Le véritable test de cette nouvelle méthode n'était pas seulement de fabriquer les cellules dans une boîte, mais de voir si elles pouvaient fonctionner dans un environnement humain. Les chercheurs ont pris leurs nouvelles cellules créées et les ont placées sur des coupes de tissu cérébral humain adulte qui avait été soigneusement préservé en laboratoire. Cette configuration leur a permis d'observer comment les cellules se comportaient dans un contexte humain réaliste sans avoir besoin de tester sur une personne vivante. Au cours d'un mois, les cellules transplantées ont survécu, se sont propagées et ont commencé à s'enrouler autour des fibres nerveuses existantes dans le tissu humain. Elles ont formé un greffon pur, ce qui signifie qu'aucun neurone indésirable ou autre type de cellule n'était présent pour interférer avec le processus. Crucialement, les nouvelles cellules ont réussi à construire des gaines de myéline autour des axones de l'hôte, les longues projections des cellules nerveuses qui transportent les signaux.

Pour confirmer ce qu'ils observaient, les scientifiques ont examiné les cellules sous des microscopes puissants capables de révéler leur structure interne à un niveau microscopique. Les images ont montré que les cellules transplantées ressemblaient exactement à des oligodendrocytes matures et sains trouvés naturellement dans le cerveau humain. Elles contenaient la machinerie interne nécessaire et formaient les enroulements serrés et stratifiés caractéristiques de la myéline. Les chercheurs ont également observé que ces cellules pouvaient interagir avec différents types de cellules nerveuses, y compris des neurones excitateurs et inhibiteurs, ce qui suggère qu'elles sont assez polyvalentes pour s'intégrer dans des circuits cérébraux complexes. L'étude a explicitement exclu l'idée qu'une seule instruction génétique soit suffisante pour créer ces cellules efficacement ; l'utilisation d'un seul des deux facteurs a donné des cellules qui devenaient principalement des neurones. De plus, l'équipe a démontré que leur méthode fonctionne de manière cohérente à travers différents lots de cellules et même après que les cellules ont été congelées et décongelées, une caractéristique vitale pour toute future application médicale.

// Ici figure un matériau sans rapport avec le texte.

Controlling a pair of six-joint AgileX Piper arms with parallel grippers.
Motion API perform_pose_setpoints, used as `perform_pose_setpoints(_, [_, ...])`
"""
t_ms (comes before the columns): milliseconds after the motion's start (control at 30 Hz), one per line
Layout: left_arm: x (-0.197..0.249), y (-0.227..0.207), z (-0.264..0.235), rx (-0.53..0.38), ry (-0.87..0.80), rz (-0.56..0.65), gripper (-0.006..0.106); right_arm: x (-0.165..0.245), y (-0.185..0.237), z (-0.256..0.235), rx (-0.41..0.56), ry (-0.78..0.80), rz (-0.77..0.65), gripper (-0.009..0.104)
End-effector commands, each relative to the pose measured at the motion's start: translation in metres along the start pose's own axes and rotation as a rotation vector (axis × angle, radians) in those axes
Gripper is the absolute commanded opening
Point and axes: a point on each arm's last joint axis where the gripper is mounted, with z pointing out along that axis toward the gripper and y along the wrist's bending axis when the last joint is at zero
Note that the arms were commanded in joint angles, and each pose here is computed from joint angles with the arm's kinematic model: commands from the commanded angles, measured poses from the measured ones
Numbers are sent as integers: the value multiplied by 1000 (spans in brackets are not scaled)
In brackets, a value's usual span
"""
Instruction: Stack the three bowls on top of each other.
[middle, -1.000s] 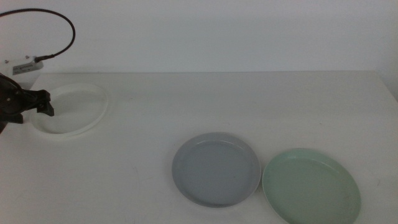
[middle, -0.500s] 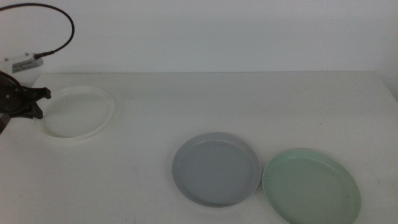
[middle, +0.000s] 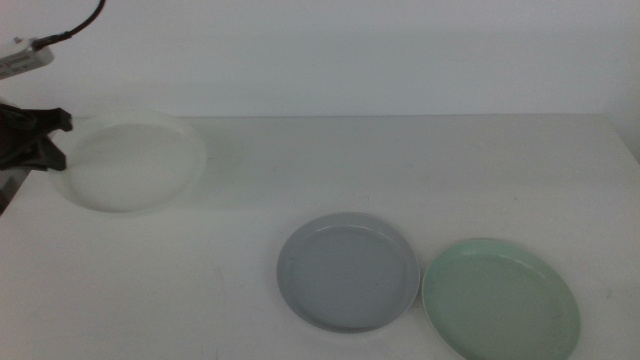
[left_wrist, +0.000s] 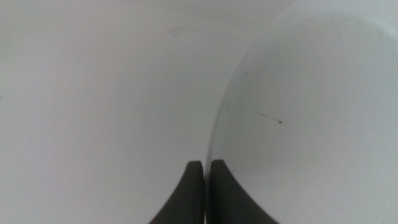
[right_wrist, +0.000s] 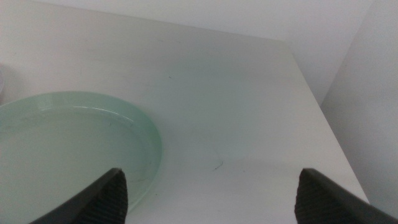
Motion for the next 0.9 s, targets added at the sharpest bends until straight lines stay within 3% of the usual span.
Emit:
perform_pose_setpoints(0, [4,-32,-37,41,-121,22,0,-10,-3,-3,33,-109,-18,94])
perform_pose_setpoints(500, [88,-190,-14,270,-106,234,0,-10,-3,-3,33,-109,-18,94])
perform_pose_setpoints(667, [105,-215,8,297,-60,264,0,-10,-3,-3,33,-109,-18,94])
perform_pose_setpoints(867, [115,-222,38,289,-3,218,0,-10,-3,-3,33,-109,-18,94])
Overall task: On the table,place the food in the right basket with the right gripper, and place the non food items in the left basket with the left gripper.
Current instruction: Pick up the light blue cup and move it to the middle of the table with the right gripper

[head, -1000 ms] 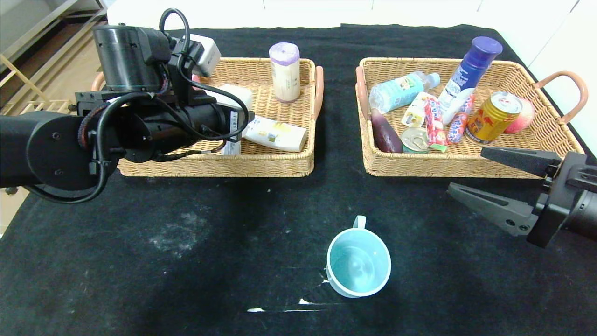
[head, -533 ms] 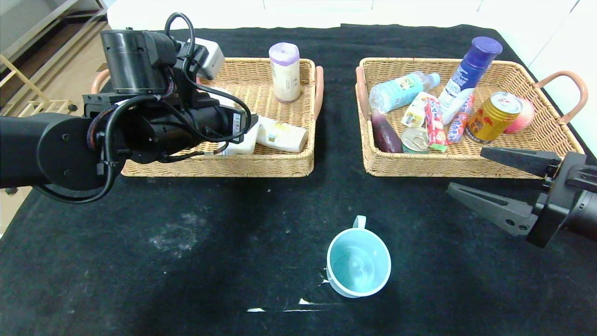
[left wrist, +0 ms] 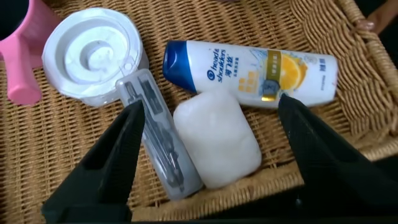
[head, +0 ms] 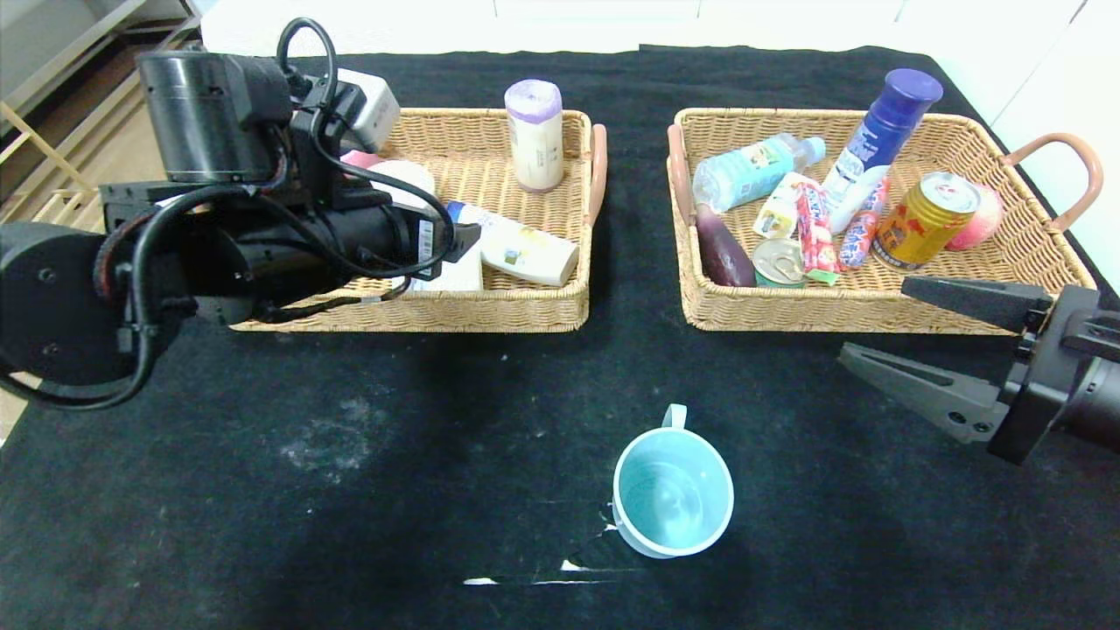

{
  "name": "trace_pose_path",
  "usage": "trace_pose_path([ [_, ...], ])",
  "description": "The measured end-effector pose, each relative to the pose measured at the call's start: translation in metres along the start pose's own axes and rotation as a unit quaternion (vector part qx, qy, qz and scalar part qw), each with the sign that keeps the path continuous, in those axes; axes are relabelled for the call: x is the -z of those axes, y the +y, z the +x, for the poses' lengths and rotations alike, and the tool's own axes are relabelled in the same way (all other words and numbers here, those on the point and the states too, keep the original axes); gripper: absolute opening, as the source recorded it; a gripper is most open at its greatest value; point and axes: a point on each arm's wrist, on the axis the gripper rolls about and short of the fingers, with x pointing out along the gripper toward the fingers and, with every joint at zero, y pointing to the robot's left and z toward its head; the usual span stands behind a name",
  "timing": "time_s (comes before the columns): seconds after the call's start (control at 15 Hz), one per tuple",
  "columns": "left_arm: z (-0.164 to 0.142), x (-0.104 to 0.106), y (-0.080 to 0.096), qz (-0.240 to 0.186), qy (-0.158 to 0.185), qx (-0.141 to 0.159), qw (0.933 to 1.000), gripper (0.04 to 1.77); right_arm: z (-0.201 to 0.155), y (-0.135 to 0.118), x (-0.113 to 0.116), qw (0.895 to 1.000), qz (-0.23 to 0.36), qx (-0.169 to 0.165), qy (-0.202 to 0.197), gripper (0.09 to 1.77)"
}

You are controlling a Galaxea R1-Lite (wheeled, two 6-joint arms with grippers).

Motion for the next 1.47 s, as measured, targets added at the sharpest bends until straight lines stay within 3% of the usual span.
trace_pose_path([
  [0.27,-0.057,-0.001,0.007,-0.002,-0.020,0.003,0.9998,1.62,0.000,0.000,0.001,1.000,0.000,-0.001,0.002,1.71],
  [0.4,-0.084,0.000,0.011,-0.009,-0.070,-0.005,0.9975,1.65,0.001,0.000,0.002,1.000,0.001,-0.002,0.004,1.71],
  [0.53,-0.104,0.003,0.013,-0.011,-0.133,-0.013,0.9910,1.66,0.002,0.001,0.004,1.000,0.002,-0.005,0.007,1.71],
  [0.67,-0.117,0.009,0.005,-0.009,-0.166,-0.008,0.9861,1.67,0.002,0.002,0.004,1.000,0.002,-0.006,0.008,1.71],
  [1.07,-0.128,0.024,-0.018,-0.009,-0.157,0.030,0.9870,1.69,0.001,0.002,0.003,1.000,0.002,-0.006,0.005,1.71],
  [1.47,-0.111,0.026,-0.038,0.029,-0.142,0.054,0.9880,1.70,-0.001,0.002,0.000,1.000,0.000,-0.003,0.000,1.71],
])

Ce travail fournit une méthode robuste et reproductible pour générer une population pure d'oligodendrocytes humains capables de survivre et de fonctionner dans le tissu cérébral humain adulte. Bien que l'étude ait été menée sur des coupes de tissus plutôt que sur des patients vivants, les résultats suggèrent fortement que ces cellules sont capables du travail de réparation spécifique nécessaire aux troubles de la démyélinisation. La capacité de produire ces cellules rapidement, sans avoir recours à des cocktails chimiques complexes, et de s'assurer qu'elles sont exemptes d'autres types de cellules, lève plusieurs barrières qui ont précédemment ralenti les progrès cliniques. Les conclusions indiquent qu'une thérapie cellulaire pour remplacer la myéline perdue chez l'humain devient une possibilité tangible, rapprochant le domaine de traitements qui pourraient un jour restaurer les fonctions de ceux qui souffrent de maladies de la substance blanche.